The major mechanism by which cancer arises is through genomic alterations. These alterations can lead to changes in gene regulation, protein structure, and function. Individual tumors can contain hundreds to thousands of alterations. It is critical to distinguish alterations that have an important role defining the cancer – drivers – from alterations that are unimportant to the tumor – passengers. Driver genes can lead to significant changes in their pathways; however, alterations in a single gene may not be sufficient to explain all the pathway perturbations across patients. Additional alterations could range from DNA copy number changes, gene-fusions, or even lesser understood non-coding mutations. Identifying these ‘driver modules’ is essential for understanding cancer disease mechanisms, which can help guide treatment decisions as well as identify novel targets for treatment. We have developed a functional impact prediction method called PARADIGM-SHIFT based on integrated pathway analysis to discriminate loss-of-function, neutral, and gain-of-function alterations. Utilizing the set of regulatory interactions annotated for a given gene, we can detect a shift in the downstream effects of an altered gene compared to what is expected from its upstream influences. Additionally, since these shifts in pathway signal can be detected for all samples, PARADIGM-SHIFT can be used to identify additional genomic alterations that lead to similar changes to the altered pathway to form ‘driver modules.’ Application of our method to the TCGA Pan-Cancer cohort identifies many genes with significant alterations that lead to loss- and gain- of function. PARADIGM-SHIFT then identifies several additional genomic alterations, including non-coding mutations variants, which are significantly implicated in these pathway changes.

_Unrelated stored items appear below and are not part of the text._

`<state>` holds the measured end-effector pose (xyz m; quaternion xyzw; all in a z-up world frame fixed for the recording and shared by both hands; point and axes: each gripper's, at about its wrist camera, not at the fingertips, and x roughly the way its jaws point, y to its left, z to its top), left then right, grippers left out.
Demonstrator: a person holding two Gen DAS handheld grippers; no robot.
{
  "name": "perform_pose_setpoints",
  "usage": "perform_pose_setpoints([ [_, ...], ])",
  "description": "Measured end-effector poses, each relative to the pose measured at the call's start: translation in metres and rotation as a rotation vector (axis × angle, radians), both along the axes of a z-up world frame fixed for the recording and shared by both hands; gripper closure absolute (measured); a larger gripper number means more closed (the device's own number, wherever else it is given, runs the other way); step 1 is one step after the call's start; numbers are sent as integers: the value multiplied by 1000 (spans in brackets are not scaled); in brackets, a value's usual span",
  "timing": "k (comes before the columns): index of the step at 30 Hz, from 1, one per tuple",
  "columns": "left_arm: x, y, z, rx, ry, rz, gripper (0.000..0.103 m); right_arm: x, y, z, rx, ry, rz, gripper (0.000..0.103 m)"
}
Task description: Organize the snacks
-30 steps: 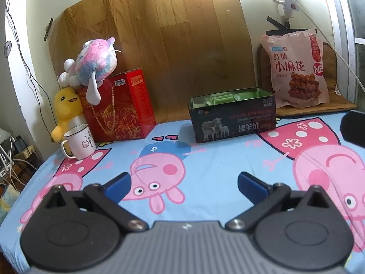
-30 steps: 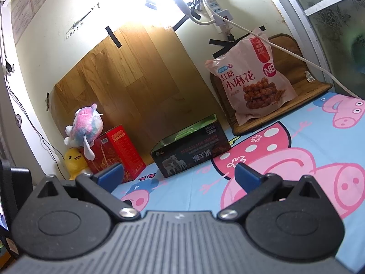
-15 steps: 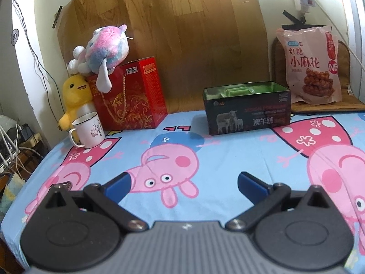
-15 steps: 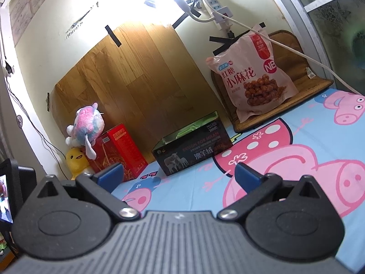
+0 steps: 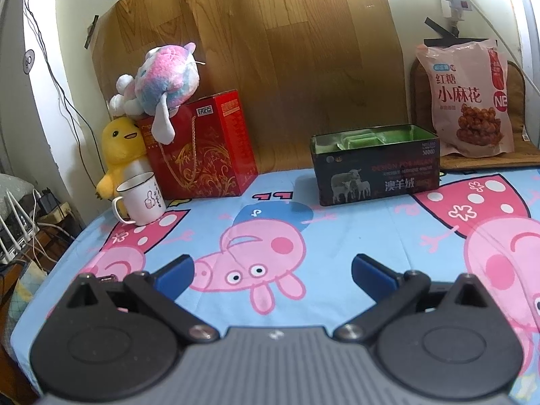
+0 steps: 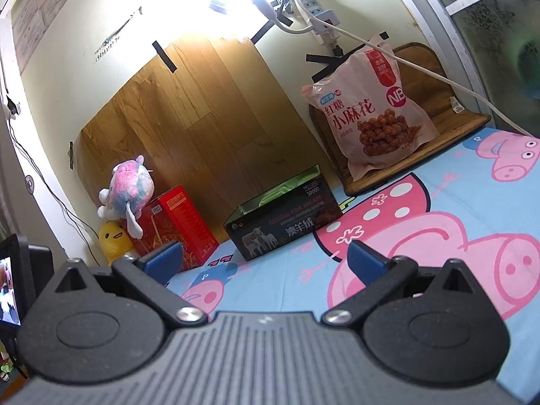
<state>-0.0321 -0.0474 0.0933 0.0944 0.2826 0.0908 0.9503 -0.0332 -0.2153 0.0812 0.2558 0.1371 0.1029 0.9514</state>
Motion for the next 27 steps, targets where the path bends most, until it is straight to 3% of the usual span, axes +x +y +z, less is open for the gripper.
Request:
perform_pose_setpoints([
  [27, -1, -3, -5, 8, 14, -12, 0, -2, 1, -4, 8, 8, -9, 0],
])
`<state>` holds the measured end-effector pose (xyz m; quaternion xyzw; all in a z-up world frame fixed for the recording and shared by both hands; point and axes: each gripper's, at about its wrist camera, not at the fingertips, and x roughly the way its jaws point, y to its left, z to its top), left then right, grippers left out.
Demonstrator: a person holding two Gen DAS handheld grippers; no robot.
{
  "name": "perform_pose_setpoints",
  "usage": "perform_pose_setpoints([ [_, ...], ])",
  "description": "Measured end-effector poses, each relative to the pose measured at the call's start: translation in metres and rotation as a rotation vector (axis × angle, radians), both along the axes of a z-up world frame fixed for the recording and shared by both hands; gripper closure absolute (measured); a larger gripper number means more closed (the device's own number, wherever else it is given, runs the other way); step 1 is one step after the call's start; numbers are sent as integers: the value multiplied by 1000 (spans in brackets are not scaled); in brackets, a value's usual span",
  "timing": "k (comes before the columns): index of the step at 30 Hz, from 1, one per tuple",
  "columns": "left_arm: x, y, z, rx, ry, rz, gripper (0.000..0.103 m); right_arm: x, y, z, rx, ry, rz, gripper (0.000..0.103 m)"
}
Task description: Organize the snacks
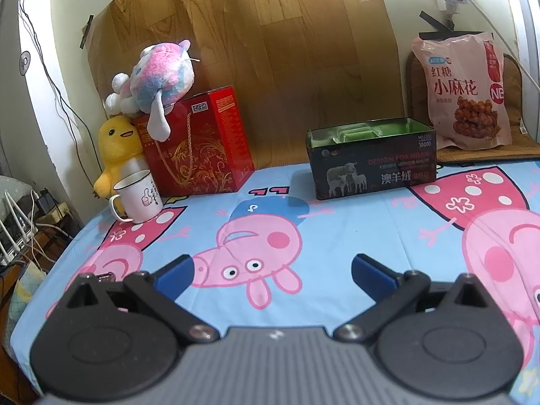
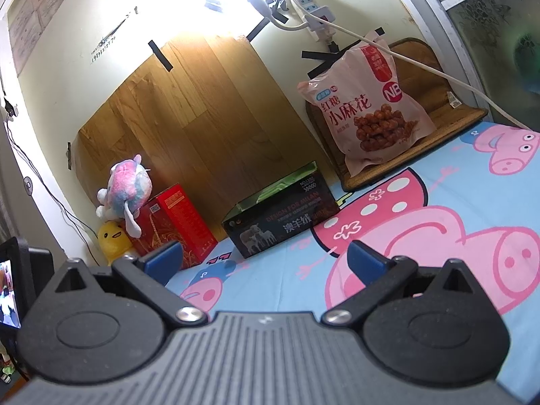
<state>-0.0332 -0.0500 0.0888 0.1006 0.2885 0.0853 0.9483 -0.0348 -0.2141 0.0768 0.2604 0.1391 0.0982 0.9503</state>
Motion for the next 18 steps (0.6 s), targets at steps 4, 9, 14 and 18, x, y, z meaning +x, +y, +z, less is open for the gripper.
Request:
perform_pose_setpoints([
  [4, 0, 0, 0, 1, 0, 0, 0, 0, 0, 0, 0, 0, 0, 0],
  [9, 0, -1, 0, 3, 2, 0, 0, 0, 0, -1, 3, 2, -3, 0],
  [14, 0, -1, 0, 1, 1, -1, 0, -1, 0, -1, 3, 3, -5, 0],
  [18, 1, -3, -1, 2, 6, -6, 0, -1, 0, -2, 5, 5, -5, 0],
])
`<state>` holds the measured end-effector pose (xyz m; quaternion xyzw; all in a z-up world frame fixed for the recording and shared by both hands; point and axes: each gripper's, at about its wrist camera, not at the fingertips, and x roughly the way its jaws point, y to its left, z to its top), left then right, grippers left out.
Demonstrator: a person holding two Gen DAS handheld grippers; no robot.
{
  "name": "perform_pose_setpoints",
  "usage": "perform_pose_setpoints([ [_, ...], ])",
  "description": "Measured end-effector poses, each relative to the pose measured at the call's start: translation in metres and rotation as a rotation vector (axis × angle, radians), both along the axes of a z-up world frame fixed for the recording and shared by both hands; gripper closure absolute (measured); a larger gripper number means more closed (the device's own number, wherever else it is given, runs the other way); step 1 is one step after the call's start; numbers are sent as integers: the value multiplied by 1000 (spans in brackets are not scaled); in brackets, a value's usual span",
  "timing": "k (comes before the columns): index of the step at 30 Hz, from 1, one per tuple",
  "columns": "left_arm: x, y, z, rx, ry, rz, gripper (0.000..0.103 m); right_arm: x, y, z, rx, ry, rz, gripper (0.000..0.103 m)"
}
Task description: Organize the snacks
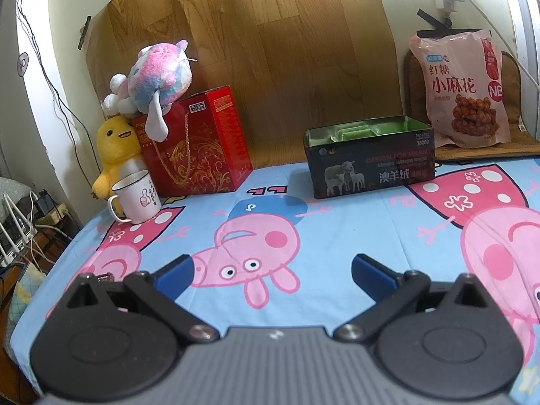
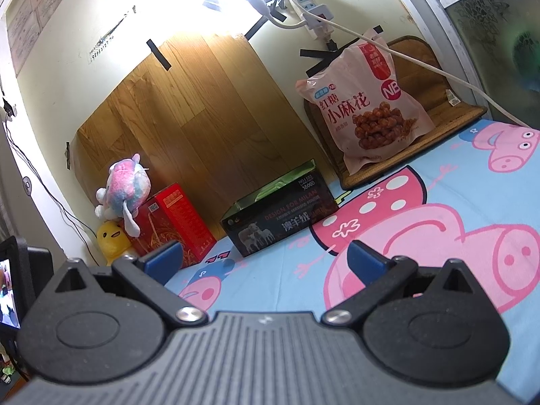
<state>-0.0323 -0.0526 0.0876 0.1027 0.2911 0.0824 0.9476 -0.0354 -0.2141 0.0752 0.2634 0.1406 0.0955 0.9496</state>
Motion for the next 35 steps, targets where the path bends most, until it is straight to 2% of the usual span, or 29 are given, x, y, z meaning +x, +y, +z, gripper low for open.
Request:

This analysis offers insight into the mechanism of non-coding mutations orthogonal to sequence-based methods by interpreting the pathway consequences of these variants. Citation Format: Sam Ng, Christopher Benz, David Haussler, Joshua M. Stuart. PARADIGM-SHIFT: Predicts the functional impact of ‘driver modules’ in multiple cancers using pathway impact analysis. [abstract]. In: Proceedings of the AACR Special Conference on Computational and Systems Biology of Cancer; Feb 8-11 2015; San Francisco, CA. Philadelphia (PA): AACR; Cancer Res 2015;75(22 Suppl 2):Abstract nr B1-38.